Kaum sieben Monate im Amt, sorgt Gerolsteins amtierender Stadtbürgermeister Bernd May für reichlich Gesprächsstoff. Grund genug für die Eifel-Zeitung, auch einmal den damals unterlegenen Bürgermeisterkandidaten Knut Wichmann zu Wort kommen zu lassen. 

EAZ: Herr Wichmann, in Gerolstein riecht es momentan sehr nach Skandal. Sie waren Kandidat für das Amt des Stadtbürgermeisters im vergangenen Jahr und sind bei der Wahl auf Platz zwei gelandet. Wie sehen Sie die Entwicklungen in der Stadt Gerolstein?
Wichmann: Zu aller erst habe ich mich gefragt, ob es richtig war, aus Gründen der Wahlkampf-Fairness nicht darauf hinzuweisen, dass der genau jetzt eingetretenen Konflikt Amt und Beruf bei meinem Mitbewerber unausweichlich kommen würde? Nahezu die Hälfte aller Amtshandlungen eines Stadtbürgermeisters haben mit Grundstücken, Immobilien, Objekten, Bau- und Nutzungsrechten zu tun.
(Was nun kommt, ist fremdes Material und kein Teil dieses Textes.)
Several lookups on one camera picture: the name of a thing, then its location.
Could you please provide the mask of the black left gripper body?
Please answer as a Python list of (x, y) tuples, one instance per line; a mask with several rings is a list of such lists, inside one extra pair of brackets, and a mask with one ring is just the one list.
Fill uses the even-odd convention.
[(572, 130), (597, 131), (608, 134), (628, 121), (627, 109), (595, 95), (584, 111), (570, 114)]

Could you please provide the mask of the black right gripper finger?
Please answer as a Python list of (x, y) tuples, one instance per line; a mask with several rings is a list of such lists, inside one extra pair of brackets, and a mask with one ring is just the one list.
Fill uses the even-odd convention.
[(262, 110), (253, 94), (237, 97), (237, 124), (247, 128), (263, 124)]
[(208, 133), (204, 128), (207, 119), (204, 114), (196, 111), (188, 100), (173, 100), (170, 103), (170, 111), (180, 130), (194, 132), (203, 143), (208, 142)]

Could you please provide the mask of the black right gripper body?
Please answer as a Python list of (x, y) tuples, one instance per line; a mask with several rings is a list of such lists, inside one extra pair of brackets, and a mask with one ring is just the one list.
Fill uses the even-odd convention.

Das hätte vor der Wahl vielleicht deutlicher herausgestellt werden müssen, dass – ordnungsgemäße Zuständigkeitsverteilung vorausgesetzt – das im Falle der Wahl meines Mitkandidaten erhebliche Einschränkungen in die Amtswahrnehmung nach sich ziehen muss: Bürgermeister und Beigeordneter sind quasi je zur Hälfte Stadtoberhaupt.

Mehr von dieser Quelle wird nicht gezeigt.